|
Bugün 2014 yılı Haziran ayının üçüncü pazarı… Babalar Günü…
Erken gittin aramızdan, seninle uzun uzun konuşmaya vaktimiz maalesef olamadı Baba... Hatırladığım ise sadece bizi büyütmek için esnaflık yaparak bin bir zorluklarla yaptığın o amansız hayat mücadelesi… Senin ile yaşadıklarım ve hatırladıklarım ölene kadar bana yeter. Ellerin öyle sıcaktı ki, öyle şefkatle okşardın ki başımı… Başım sıkışınca gözlerine bakardım her seferinde ürkek ürkek. Bakışlarından “korkma oğlum arkanda ben varım” dediğini hep yüreğimde hissederdim. İşte tam da o zaman dünyam değişir, her şey güzelleşirdi Baba…

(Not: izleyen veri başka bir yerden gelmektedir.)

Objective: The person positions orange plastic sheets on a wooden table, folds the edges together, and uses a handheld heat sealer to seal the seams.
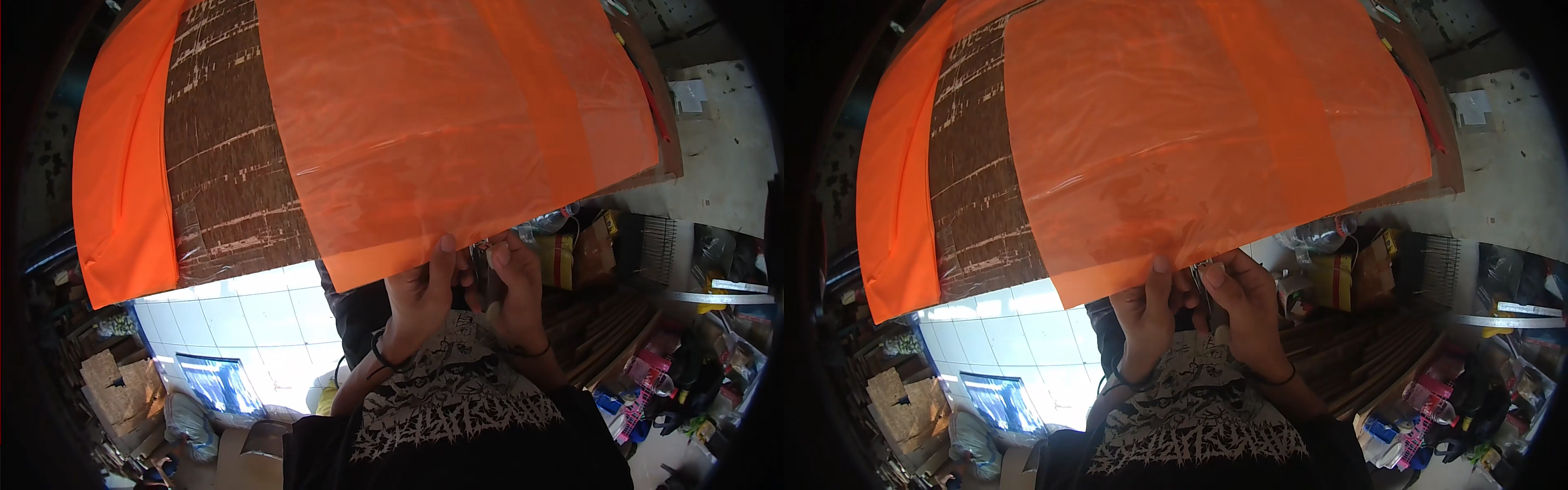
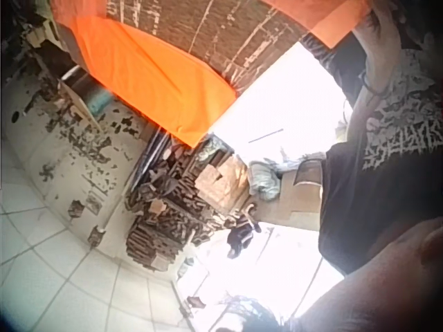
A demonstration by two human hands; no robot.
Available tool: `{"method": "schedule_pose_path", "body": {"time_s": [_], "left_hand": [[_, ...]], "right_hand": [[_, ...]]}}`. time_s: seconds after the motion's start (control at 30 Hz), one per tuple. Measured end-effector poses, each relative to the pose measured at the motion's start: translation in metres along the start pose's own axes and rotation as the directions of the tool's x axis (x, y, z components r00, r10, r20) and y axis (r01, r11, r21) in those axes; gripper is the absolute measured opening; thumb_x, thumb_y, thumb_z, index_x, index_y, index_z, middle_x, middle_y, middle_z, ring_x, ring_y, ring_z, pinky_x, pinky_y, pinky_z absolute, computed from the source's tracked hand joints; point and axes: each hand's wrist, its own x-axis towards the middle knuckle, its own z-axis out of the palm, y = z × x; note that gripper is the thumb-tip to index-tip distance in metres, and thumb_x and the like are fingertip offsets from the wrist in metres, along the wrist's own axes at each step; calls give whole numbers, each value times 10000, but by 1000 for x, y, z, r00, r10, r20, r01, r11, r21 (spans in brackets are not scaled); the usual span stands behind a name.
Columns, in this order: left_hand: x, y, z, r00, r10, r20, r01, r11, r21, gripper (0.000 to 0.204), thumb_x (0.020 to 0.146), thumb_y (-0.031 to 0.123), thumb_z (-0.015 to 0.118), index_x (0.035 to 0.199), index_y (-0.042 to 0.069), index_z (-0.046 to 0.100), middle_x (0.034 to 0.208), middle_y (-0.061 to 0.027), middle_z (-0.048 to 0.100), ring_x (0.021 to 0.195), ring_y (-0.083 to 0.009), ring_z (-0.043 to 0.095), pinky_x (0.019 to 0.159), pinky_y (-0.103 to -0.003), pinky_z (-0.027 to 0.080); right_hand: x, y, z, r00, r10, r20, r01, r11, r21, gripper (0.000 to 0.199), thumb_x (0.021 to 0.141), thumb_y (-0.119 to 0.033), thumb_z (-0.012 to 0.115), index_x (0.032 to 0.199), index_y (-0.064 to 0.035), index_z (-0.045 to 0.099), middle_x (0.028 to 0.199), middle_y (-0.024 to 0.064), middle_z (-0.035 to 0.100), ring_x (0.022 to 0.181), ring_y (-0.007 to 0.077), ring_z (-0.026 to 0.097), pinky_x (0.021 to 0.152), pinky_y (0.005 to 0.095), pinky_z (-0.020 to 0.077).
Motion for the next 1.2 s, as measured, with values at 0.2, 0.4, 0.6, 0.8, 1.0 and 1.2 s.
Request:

Şimdi seninle sohbet etmeyi çok ama çok isterdim. Seni uzun uzun dinlemek ve de yavaş yavaş yaşlandığını görmek isterdim. Seni hayallerime eşlik etmek ve arada bir de seninle hayatı çekiştirmek isterdim Baba. Her zaman olduğu gibi “hayat zor” derdin ve yine sıkılırdım aklı beş karış havada olarak. Hayat sen varken zor olsa ne yazar ki? Ya şimdi…. Ah Baba, hiç gitmeyecekmiş gibi yaşamımıza girdin, sonra birdenbire bizleri bırakıp gittin ve en kötüsü sen ölünce ne yapılır hiçbirini anlatmadın bize. Babasız yaşarken naçar kalınca beni kim teselli eder ki artık güvenle... Ah keşke seninle yaşamdan biraz daha zaman çalabilseydim. Ben şimdi hayatta sensiz, yalnız ve… babasızım. Babası olanlara uzaktan bakarken neye sahip olduklarının farkında olup olmadıklarını artık hep merak ediyorum. Ama şunu biliyorum ki birlikte yapacakları çok şeyleri ertelediklerini de… Bir gün babasız kalınıyor işte…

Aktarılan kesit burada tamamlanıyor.